■ Exercise goal
Copy out all the lines in the records that include the word "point".

##### Material supplied

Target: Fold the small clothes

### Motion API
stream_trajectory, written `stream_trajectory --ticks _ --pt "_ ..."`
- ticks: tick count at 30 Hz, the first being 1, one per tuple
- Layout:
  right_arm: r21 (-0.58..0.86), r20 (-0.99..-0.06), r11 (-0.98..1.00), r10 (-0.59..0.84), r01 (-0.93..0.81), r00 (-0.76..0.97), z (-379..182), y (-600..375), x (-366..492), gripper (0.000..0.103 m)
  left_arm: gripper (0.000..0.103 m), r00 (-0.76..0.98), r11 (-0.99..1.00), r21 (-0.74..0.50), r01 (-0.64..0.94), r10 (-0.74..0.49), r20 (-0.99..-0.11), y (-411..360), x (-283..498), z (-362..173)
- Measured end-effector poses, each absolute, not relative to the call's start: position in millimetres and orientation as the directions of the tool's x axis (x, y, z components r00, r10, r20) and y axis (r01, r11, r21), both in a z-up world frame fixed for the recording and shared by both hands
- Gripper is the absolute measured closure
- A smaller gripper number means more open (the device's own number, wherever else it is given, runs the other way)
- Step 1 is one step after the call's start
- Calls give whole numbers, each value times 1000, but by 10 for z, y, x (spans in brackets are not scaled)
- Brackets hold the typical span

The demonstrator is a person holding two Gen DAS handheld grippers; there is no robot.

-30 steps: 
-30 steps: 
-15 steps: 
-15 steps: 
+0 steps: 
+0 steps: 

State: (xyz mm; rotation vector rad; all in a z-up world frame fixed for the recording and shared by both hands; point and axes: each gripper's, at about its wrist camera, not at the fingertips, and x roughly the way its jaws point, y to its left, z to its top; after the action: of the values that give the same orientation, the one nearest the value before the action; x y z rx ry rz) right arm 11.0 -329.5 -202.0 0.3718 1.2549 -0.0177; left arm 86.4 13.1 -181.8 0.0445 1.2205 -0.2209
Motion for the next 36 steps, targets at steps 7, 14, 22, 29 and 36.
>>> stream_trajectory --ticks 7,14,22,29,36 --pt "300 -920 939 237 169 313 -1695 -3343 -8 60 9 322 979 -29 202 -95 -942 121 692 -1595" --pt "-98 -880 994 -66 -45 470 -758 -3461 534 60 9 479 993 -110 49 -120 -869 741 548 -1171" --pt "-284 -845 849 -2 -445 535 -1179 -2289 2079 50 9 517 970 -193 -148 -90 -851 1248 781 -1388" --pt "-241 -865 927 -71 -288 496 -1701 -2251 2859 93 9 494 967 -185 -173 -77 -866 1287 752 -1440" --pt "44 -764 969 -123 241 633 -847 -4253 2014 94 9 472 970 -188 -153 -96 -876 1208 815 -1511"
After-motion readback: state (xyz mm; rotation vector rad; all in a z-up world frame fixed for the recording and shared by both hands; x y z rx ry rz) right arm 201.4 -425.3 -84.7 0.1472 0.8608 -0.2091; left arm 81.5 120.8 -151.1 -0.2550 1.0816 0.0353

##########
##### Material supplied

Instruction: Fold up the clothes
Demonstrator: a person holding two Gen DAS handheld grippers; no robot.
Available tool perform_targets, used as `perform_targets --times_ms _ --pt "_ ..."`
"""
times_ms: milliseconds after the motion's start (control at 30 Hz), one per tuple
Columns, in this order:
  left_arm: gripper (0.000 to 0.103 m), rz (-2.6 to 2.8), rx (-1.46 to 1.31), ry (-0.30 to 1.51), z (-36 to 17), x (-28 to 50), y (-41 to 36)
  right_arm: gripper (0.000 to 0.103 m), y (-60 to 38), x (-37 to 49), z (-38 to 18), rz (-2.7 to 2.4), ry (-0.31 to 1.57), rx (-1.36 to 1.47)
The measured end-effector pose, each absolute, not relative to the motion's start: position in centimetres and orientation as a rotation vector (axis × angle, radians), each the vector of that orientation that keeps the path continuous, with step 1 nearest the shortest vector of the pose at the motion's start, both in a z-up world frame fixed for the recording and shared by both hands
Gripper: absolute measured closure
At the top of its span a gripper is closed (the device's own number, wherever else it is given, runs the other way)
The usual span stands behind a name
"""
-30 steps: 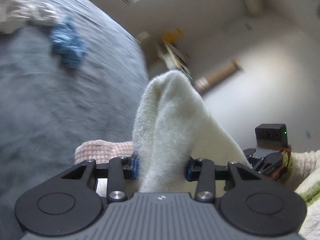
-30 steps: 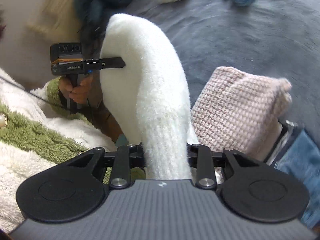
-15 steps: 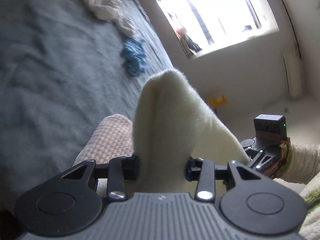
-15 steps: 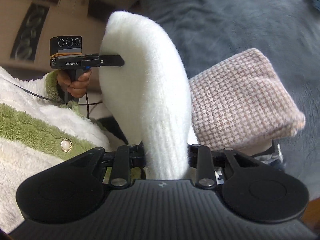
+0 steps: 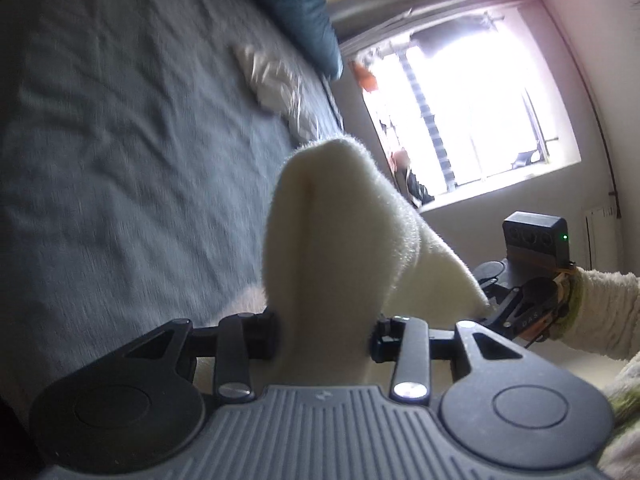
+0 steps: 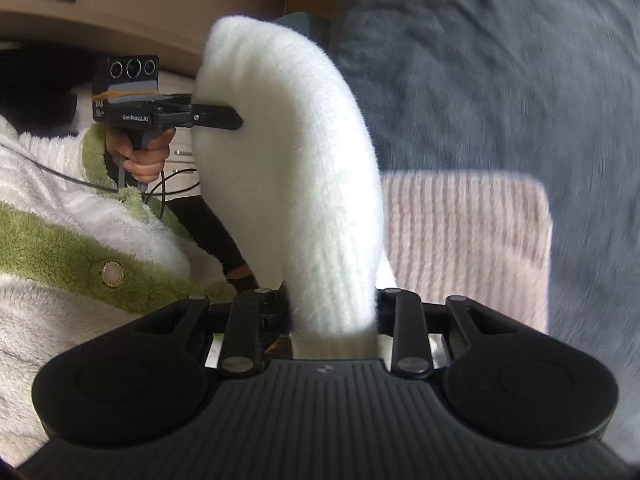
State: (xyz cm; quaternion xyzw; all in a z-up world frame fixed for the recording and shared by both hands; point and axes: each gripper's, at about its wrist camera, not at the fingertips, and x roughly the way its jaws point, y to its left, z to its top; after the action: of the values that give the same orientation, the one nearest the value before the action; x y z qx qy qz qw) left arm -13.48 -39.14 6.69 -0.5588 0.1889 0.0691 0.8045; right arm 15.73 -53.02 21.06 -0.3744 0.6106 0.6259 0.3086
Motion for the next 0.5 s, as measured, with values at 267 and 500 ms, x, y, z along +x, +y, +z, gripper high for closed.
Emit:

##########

■ Exercise output
State: (xyz mm; rotation vector rad; all in a z-up world frame fixed for the recording and shared by both hands; point and axes: each gripper's, at about its wrist camera, not at the fingertips, and x roughly the way its jaws point, y to its left, z to its top; after the action: of the values that give the same orientation, the one nearest the value before the action; x y z rx ry rz) right arm 11.0 -329.5 -202.0 0.3718 1.2549 -0.0177; left arm 86.4 13.1 -181.8 0.0445 1.2205 -0.2209
State: (xyz cm; quaternion xyzw; all in a z-up world frame fixed for the recording and shared by both hands; point and axes: each gripper's, at about its wrist camera, not at the fingertips, and x roughly the way its jaws point, y to its left, z to its top; after the action: of the values that give the same orientation, the one nearest the value before the action; x y z qx qy qz qw) left arm -13.48 -39.14 6.69 -0.5588 0.1889 0.0691 0.8045; right arm 15.73 -53.02 21.06 -0.3744 0.6106 0.6259 0.3086

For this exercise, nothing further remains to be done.